- _EXERCISE_: Starting at the line below that contains "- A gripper" and ending at the line that contains "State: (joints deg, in", retype each line exactly as it stands, but omit the pictures.

- _SOURCE MATERIAL_:
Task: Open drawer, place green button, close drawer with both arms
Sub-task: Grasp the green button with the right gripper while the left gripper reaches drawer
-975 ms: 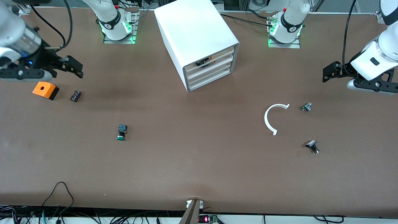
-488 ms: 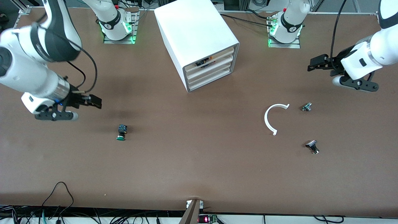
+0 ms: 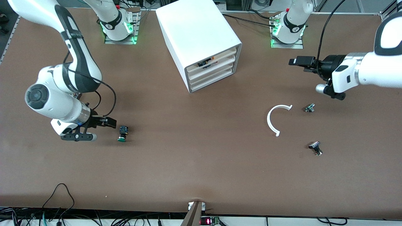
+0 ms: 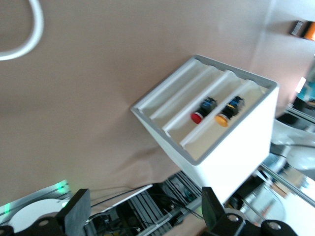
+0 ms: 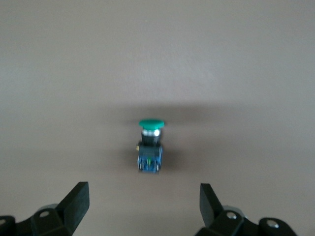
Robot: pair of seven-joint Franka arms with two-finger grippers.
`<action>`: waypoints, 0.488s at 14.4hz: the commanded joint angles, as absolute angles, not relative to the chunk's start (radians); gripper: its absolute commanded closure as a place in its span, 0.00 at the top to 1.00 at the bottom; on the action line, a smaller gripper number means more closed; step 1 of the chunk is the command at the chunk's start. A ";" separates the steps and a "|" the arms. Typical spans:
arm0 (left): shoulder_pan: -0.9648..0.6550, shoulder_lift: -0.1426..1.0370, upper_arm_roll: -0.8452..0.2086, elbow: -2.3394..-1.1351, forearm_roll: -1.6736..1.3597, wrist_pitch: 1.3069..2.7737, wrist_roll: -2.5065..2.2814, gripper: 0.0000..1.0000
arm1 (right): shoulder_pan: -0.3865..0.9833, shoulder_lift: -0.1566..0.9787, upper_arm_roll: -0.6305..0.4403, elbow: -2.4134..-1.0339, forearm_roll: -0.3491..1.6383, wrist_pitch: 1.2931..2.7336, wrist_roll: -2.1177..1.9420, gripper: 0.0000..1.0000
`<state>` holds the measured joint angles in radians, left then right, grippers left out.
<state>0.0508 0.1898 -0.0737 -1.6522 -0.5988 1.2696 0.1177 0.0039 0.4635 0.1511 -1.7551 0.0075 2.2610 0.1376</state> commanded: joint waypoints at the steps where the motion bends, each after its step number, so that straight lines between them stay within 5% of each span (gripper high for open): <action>1: 0.052 0.288 -0.077 -1.638 -0.702 1.235 0.285 0.99 | 0.003 0.524 0.150 -1.822 0.009 2.434 0.054 0.99; 7: 0.055 0.448 -0.075 -1.660 -0.865 1.330 0.673 0.99 | 0.009 0.601 0.150 -1.853 0.008 2.519 0.017 0.99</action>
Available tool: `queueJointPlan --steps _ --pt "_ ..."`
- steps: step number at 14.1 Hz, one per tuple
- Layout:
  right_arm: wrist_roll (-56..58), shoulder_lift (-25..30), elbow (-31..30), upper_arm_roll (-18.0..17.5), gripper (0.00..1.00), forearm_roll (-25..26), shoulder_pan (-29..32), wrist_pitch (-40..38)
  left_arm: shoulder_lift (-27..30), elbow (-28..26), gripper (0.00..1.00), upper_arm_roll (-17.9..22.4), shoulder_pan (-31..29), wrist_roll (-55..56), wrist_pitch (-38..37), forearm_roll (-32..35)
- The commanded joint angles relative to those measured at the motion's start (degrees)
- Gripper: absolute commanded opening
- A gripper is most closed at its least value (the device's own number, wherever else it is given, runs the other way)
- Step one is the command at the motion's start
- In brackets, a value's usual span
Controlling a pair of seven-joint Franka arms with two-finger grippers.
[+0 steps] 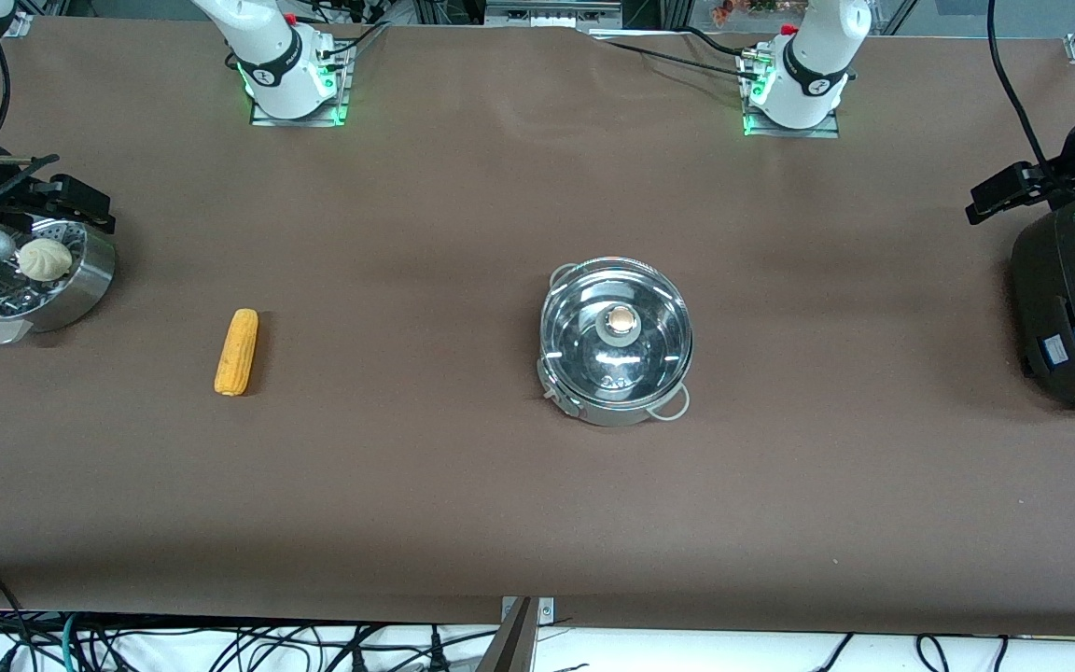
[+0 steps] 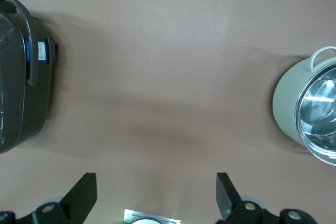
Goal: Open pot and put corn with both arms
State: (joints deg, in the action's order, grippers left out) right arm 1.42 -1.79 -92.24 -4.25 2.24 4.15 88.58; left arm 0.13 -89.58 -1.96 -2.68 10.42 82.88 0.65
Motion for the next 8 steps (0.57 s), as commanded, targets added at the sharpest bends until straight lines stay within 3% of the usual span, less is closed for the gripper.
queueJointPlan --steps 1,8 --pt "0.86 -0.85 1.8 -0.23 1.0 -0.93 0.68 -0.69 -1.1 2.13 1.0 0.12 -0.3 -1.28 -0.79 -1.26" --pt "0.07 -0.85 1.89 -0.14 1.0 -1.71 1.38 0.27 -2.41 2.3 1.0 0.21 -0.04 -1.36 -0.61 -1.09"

- _RESULT FOR THIS TASK_:
- A gripper is most closed at its least value (the device's own number, wherever else it is given, runs the other way)
- Step one is the command at the motion's start
- In brackets, a value's usual span
Controlling a pair of seven-joint Franka arms with two-finger grippers.
[+0 steps] 
[+0 steps] 
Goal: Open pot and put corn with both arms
State: (joints deg, in the action's order, grippers left out) right arm 1.42 -1.79 -92.24 -4.25 2.24 4.15 88.58; left arm 0.13 -89.58 -1.96 -2.68 10.42 82.88 0.65

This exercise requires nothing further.